Of butterflies, children and a governor seeking re-election
Meriden – Liberated butterflies, excitable pre-schoolers and gubernatorial politics intersected Wednesday as Gov. Dannel P. Malloy chose a YMCA playground to publicize the allocation of funds to provide preschool education for 1,020 children.
The children provided a photogenic backdrop for Malloy and his new commissioner of early childhood, Myra Jones-Taylor, to announce the expansion of state-funded early education for 3- and 4-year-olds.
Early childhood education has been a priority of the Malloy administration, and the allocation of funds is another step in a five-year plan to expand early childhood education opportunities to serve 4,010 additional children by 2019.
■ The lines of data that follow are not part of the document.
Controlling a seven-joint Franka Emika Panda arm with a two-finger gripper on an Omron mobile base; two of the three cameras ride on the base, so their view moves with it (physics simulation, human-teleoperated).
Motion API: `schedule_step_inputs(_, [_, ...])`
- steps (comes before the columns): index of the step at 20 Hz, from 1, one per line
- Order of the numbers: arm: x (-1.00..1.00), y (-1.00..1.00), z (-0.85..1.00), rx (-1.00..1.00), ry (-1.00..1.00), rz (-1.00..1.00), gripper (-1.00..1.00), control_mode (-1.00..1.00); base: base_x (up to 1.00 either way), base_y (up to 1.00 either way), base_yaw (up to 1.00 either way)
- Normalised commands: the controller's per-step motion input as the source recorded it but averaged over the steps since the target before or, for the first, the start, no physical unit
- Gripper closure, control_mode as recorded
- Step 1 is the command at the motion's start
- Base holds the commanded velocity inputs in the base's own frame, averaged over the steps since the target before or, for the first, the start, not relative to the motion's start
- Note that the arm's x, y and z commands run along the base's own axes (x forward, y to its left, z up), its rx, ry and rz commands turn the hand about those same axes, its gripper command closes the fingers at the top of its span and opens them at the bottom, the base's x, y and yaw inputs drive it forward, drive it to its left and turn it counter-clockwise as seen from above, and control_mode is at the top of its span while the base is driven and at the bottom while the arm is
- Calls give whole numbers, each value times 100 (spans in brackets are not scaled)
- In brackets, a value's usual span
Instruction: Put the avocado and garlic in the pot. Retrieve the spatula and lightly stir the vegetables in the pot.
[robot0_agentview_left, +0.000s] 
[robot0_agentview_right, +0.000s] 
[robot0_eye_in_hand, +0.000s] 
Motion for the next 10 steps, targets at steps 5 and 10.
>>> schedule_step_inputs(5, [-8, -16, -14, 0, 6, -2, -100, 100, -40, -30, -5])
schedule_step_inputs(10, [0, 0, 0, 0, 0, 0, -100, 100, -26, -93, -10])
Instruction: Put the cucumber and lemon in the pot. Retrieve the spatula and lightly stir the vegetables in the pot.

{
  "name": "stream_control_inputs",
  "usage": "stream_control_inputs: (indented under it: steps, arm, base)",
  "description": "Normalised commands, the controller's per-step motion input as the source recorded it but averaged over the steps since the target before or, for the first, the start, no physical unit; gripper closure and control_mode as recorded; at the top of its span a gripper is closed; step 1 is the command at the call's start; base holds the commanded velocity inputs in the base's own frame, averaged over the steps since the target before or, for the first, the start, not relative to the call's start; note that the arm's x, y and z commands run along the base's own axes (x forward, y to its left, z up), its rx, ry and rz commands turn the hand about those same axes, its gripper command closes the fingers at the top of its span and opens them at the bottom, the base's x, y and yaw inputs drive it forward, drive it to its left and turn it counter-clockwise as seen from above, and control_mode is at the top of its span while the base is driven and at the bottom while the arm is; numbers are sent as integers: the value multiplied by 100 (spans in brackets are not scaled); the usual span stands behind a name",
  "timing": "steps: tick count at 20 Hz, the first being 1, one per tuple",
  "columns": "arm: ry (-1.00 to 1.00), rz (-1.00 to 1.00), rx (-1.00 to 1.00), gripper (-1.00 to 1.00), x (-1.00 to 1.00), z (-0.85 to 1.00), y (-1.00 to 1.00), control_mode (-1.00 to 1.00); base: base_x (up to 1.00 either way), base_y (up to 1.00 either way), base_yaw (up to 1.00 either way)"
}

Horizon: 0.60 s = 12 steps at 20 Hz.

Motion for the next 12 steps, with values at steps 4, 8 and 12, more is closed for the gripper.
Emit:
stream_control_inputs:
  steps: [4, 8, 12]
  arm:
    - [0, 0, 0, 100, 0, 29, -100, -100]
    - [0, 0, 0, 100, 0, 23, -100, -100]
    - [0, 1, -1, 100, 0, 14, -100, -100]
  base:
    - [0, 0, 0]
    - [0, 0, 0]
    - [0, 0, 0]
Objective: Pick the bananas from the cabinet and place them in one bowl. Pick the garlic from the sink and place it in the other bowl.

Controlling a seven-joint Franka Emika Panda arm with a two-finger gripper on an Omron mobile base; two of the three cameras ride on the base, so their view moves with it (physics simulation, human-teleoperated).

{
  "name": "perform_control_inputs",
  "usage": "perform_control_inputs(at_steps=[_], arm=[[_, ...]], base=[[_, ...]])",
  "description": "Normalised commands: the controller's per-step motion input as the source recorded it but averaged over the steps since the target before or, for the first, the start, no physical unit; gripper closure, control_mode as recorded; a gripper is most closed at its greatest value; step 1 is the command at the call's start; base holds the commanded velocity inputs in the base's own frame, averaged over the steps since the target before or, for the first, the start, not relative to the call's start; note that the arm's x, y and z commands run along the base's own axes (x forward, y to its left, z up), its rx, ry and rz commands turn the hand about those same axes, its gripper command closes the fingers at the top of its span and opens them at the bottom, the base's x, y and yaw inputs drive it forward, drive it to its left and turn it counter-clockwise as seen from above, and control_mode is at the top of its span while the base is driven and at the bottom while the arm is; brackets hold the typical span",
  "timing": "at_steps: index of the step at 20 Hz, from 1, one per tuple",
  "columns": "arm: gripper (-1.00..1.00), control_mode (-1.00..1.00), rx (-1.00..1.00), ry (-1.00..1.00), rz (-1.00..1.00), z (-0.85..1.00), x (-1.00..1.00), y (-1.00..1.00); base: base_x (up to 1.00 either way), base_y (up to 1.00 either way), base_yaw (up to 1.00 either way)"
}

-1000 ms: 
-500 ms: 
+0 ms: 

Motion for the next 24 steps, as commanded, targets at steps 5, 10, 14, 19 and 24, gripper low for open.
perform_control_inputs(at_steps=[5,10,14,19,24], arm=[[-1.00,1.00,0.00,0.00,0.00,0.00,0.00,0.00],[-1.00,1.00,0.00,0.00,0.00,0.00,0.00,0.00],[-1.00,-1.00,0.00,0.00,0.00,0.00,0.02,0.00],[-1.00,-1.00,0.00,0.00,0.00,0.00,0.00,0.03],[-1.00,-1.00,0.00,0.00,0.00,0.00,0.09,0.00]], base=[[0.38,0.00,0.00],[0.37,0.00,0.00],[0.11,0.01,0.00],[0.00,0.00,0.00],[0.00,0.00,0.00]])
Malloy toured the YMCA child-care center, spending time drawing with children at a low table while the press watched. For his press conference, the children trailed him outside to a playground, where teachers had planned a release of butterflies the children raised from caterpillars.
The butterflies lingered upon liberation, flitting among the children who sat crossed-legged on artificial turf, occasionally shrieking from delight or alarm. When Malloy finally stepped to the microphone, he offered a bit of event-planning advice: “Butterflies are released last.”
The program is geared to children in communities with the greatest need.
The money will provide early childhood education in 46 cities and towns that fall into two classifications: priority school districts, which include the state’s eight largest communities and cities and towns with highest number and ratio of children under the temporary family assistance program; and competitive school districts, which are towns with at least one school in which at least 40 percent of the students qualify for free or subsidized lunch, plus any town ranked in the bottom 50 in wealth.
In 2012, the state provided a similar expansion of 1,000 preschool slots.
To be eligible for the state funding, a program must be accredited or pursuing accreditation by the National Association for the Education of Young Children to be approved by Head Start.